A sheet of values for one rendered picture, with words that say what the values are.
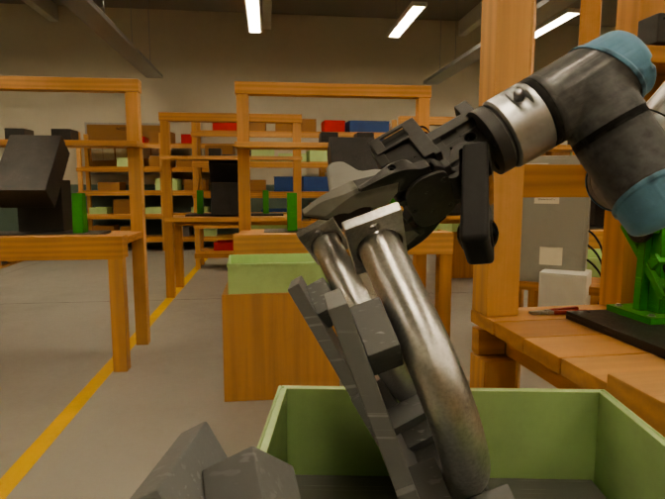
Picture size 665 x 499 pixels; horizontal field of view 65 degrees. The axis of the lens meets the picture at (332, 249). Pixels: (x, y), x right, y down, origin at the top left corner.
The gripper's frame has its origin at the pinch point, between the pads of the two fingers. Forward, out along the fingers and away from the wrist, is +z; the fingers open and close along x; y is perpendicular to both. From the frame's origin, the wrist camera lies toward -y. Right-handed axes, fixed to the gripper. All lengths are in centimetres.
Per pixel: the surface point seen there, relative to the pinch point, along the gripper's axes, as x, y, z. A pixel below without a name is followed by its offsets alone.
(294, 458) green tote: -24.0, -7.8, 18.5
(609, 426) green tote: -30.5, -20.3, -17.8
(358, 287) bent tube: 1.1, -6.3, -0.6
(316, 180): -505, 536, 12
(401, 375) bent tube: -4.3, -13.4, 0.0
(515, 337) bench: -78, 14, -23
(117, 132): -491, 919, 308
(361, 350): 14.5, -19.1, 0.1
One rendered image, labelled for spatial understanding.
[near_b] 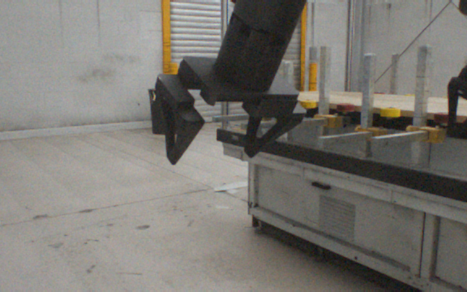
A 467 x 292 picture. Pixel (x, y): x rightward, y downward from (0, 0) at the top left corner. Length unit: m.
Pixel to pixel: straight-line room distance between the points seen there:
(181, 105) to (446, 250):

###

# Work order
Print only the lines from the line that contains "(401, 375) bent tube: -4.3, -13.4, 0.0" to the final line of the data, inclusive. Pictures stay out.

# Reply
(401, 375) bent tube: -4.3, -13.4, 0.0
(515, 337) bench: -78, 14, -23
(117, 132): -491, 919, 308
(361, 350): 14.5, -19.1, 0.1
One rendered image, labelled for spatial understanding.
[near_b] 
A 467 x 292 picture. Pixel (x, y): x rightward, y downward from (0, 0) at the top left corner. Length unit: m.
Pixel to pixel: straight-line room distance between the points seen there:
(181, 105) to (446, 250):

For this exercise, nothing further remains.